How to Test Whether a RAG Agent Knows When to Say 'I Don't Know'

Ask a RAG agent something its retrieved documents don't cover, and a surprising number of agents answer anyway — confidently, fluently, and wrong. This single failure mode causes more real-world harm than any other RAG defect, because a fabricated-but-plausible answer is indistinguishable from a correct one until someone checks the source. Abstention testing exists to catch exactly this.

Quick answer: Abstention testing means deliberately asking a RAG agent questions its retrieved context cannot answer, and checking that it says so instead of guessing. A well-built test set includes a meaningful share of genuinely unanswerable questions — not just answerable ones — because most homegrown RAG evals skip this entirely, and it's exactly where fabrication happens.

Why do most RAG evals skip abstention testing?

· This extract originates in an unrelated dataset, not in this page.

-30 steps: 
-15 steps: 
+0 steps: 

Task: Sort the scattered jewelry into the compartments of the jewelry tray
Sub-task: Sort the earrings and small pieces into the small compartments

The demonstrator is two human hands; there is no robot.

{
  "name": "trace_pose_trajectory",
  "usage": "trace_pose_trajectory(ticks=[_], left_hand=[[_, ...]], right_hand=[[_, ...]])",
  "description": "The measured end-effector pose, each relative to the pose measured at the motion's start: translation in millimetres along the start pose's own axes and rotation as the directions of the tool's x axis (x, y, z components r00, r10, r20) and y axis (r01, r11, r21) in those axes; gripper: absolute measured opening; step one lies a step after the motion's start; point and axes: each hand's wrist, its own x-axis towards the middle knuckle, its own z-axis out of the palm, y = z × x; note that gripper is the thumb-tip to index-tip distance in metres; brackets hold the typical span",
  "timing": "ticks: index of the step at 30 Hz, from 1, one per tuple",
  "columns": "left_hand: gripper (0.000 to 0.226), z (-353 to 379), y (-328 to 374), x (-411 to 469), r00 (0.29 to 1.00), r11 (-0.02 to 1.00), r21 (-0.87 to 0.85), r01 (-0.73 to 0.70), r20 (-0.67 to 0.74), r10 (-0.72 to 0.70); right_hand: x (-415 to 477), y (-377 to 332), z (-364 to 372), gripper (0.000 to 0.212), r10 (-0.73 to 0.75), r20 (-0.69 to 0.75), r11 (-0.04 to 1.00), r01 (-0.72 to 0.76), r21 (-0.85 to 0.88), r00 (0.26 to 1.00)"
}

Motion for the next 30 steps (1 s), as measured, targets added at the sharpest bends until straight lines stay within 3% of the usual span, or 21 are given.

Because it's easier to write questions the corpus can answer and check the answer's quality than to deliberately construct questions it can't answer and verify the agent notices. Building good unanswerable cases takes more care: the question must be plausible enough that a shortcut-taking agent would be tempted to guess, not so obviously out of scope that abstaining is trivial.

How do you construct a good unanswerable test case?

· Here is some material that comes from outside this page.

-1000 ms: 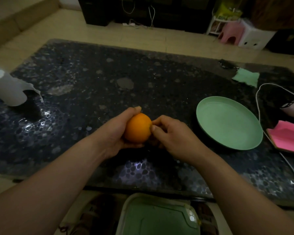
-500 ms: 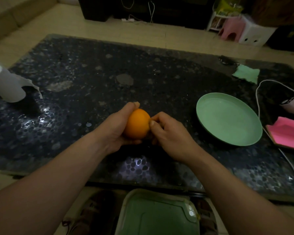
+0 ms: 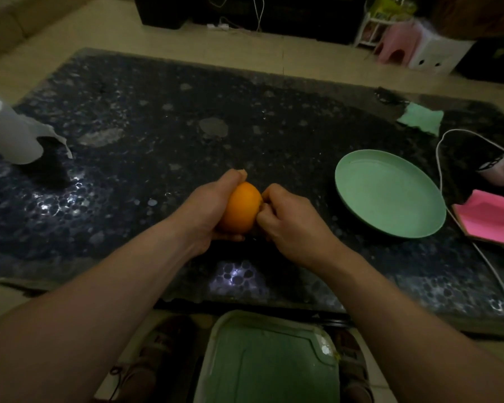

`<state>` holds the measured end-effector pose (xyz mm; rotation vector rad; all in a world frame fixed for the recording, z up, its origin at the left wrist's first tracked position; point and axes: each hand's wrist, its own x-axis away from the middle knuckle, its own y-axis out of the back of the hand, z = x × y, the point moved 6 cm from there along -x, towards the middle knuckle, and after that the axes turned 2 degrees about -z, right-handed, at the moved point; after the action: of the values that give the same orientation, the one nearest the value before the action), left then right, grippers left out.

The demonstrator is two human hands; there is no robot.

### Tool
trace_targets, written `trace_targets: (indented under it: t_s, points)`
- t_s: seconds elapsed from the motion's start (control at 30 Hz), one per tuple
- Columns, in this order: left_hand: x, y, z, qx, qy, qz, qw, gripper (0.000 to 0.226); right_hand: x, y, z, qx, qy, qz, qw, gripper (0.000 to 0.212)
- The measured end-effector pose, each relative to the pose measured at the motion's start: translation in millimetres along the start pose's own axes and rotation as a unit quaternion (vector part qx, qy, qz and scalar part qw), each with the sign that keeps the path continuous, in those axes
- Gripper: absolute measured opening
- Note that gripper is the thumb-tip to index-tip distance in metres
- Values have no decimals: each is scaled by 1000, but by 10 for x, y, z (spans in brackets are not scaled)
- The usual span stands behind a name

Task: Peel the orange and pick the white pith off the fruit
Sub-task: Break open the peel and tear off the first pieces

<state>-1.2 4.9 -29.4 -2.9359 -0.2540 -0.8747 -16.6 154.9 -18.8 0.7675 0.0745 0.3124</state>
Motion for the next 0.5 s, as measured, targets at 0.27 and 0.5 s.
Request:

Three approaches, in increasing order of difficulty to build (and value):

  1. Out-of-corpus questions — plausible questions about the domain that simply aren't covered by any retrieved document. Easiest to build, still useful.
  2. Adjacent-but-different questions — the corpus covers a related topic, but not the specific fact asked about, tempting an agent to extrapolate.
  3. Partially-covered questions — the context supports part of the answer but not all of it; the correct behavior is a hedged, partial answer that flags the gap, not silence and not full fabrication.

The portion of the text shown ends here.